The World Series just ended. Unfortunately for me, the Houston Astros beat my Philadelphia Phillies. Although that wasn’t the outcome I wanted, I was happy to see the manager of the Astros, Dusty Baker, finally win a title. Dusty Baker is one of the few African American coaches remaining in baseball, and he has had a largely successful managerial career.
Dusty Baker was the only African American involved in the Major League Baseball World Series this year. A fact that he wasn’t proud to hear when he was made aware:
“That’s terrible for the state of the game. Wow! Terrible. I’m ashamed of the game” Baker said.
“The game” or Major League Baseball itself might be an easy target. This disparity didn’t happen overnight, and they were not unaware of the trend. However there is another entity that deserves some criticism here. Schools.
Schools have traditionally been the dominant method of introduction for extracurricular activities. We tend to think about those extracurriculars as being a function of what students want. But, in reality, they are a function of what the school is willing to put resources towards. So, it should come as no surprise that when inner-city schools stopped offering baseball, participation by Black kids dwindled.
Football and basketball are the most popular sports in the Black community; that is unquestioned. Football and basketball are also the most popular sports in America, in general, and other schools outside of the inner-city still have baseball teams. Yes, popularity matters, but plenty of schools could still field a baseball team if they tried.
Schools are especially important for baseball development because unlike football and basketball, participation in baseball often needs to be subsidized. It is an expensive sport. In basketball and football, you just need the ball … you can go to any park and find a rim or field. In baseball you need the ball, a bat and gloves for everyone who is going to play. You also need the structure of league play because there is a minimum number of players needed to have something resembling real baseball. Two on two doesn’t really work on a baseball diamond. Practicing by yourself like you can in basketball is a no-go unless you’ve got a bunch of money to spend at a batting cage. Travel-baseball is the alternative to schools, and it is expensive. In some cases, families have to pay thousands of dollars a year for their child to participate.

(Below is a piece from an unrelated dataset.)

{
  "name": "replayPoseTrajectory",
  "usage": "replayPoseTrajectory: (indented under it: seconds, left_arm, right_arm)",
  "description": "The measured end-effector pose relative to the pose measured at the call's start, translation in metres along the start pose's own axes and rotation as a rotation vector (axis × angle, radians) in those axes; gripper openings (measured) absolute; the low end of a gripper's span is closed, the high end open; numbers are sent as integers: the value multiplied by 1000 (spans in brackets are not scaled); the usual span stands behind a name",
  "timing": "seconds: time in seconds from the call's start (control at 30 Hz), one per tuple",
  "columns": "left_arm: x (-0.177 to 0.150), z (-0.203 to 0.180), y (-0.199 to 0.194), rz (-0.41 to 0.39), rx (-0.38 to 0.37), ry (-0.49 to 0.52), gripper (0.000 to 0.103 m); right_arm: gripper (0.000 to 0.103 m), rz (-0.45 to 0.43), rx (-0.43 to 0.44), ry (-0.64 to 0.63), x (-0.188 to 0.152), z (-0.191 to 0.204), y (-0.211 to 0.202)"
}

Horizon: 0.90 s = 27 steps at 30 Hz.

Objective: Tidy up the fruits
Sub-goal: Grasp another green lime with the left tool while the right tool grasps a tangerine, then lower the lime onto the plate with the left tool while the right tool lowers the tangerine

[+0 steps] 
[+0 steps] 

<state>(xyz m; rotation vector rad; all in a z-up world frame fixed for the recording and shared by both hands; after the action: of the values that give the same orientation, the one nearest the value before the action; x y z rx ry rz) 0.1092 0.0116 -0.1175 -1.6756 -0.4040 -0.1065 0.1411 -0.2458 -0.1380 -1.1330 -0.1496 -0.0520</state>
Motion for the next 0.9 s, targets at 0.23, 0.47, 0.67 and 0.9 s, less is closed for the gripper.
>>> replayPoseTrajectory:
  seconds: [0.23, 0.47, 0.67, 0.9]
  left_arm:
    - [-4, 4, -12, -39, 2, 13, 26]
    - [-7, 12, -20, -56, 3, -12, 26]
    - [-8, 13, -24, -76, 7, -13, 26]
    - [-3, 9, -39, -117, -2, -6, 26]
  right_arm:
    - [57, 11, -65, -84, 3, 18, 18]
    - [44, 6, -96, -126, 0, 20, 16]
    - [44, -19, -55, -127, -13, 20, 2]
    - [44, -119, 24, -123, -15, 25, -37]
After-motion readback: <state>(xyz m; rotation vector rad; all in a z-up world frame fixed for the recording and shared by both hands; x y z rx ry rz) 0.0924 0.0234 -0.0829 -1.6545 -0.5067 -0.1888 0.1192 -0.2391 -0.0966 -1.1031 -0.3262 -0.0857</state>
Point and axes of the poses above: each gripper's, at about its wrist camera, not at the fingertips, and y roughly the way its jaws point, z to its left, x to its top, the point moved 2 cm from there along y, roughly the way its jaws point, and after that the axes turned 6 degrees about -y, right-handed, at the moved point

Places much poorer than the United States are still producing major league baseball talent. As a matter of fact, this is probably a good time to mention that technically there are still plenty of “Black” players in the game today. They just aren’t African American. Countries with much less resources like the Dominican Republic still find ways to keep their youth engaged in baseball.

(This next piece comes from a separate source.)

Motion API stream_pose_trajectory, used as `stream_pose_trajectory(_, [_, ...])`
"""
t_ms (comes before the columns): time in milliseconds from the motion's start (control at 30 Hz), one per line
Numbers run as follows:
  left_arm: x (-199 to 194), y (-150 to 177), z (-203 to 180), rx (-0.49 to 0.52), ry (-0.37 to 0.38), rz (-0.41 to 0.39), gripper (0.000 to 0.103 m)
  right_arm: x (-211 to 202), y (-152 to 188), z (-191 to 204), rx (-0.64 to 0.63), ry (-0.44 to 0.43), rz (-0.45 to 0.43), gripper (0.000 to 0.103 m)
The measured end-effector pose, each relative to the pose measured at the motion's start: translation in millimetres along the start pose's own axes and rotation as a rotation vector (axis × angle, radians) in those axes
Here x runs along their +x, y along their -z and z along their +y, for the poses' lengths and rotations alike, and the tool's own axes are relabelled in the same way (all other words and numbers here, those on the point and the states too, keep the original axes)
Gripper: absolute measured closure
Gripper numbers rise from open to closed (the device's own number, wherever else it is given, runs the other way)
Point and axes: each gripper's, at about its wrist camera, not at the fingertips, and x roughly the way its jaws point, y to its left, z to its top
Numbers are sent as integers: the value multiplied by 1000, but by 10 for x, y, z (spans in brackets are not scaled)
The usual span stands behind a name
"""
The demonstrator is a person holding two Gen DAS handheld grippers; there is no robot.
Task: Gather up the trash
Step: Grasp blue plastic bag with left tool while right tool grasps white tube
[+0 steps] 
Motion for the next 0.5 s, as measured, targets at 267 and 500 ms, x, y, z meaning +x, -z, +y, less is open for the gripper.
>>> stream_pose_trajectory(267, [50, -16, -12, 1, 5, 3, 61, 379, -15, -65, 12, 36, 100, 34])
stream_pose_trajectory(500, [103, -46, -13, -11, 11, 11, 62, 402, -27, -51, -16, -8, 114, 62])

Schools also don’t do a good job of teaching students about Black participation in baseball. Negro League Baseball should be required curriculum in US history classes that cover that era. It is the perfect vehicle to teach the economics and racial dynamics of the day. But more often than not, what they get is a quick one-liner about how Jackie Robinson broke the color barrier. That is important, but it is not actually the key point of the topic.
It’s worth noting that intentionally targeting inner-city kids for baseball not only gets results in terms of diversity, but Michigan baseball proved it gets results in terms of victories. Their intentionally diverse roster was a major story line when they went to the college world series. But as nice of a story as that is, they can only recruit the pipeline that is there, and truth be told even HBCUs have trouble finding Black baseball players for their scholarships. Leaving scholarships on the table should be a big enough motivator for schools to increase participation.
Schools are not the only part of the equation when it comes to Black participation in baseball. Little League Baseball, minor league baseball, NCAA Baseball, Major League Baseball, and even ESPN have to look at what they are doing to attract Black participants and fans. But, it would certainly help if a kid could play baseball K through 12 like he does basketball.
My school is one of those old-inner city buildings. Built during a time when our schools still offered baseball. There is a baseball diamond outback. It is unkept, overgrown, but still serviceable. It is actually a perfect visual representation of Black baseball participation. It is still there but hanging on by a thread. The schools simply have to decide that it matters to them.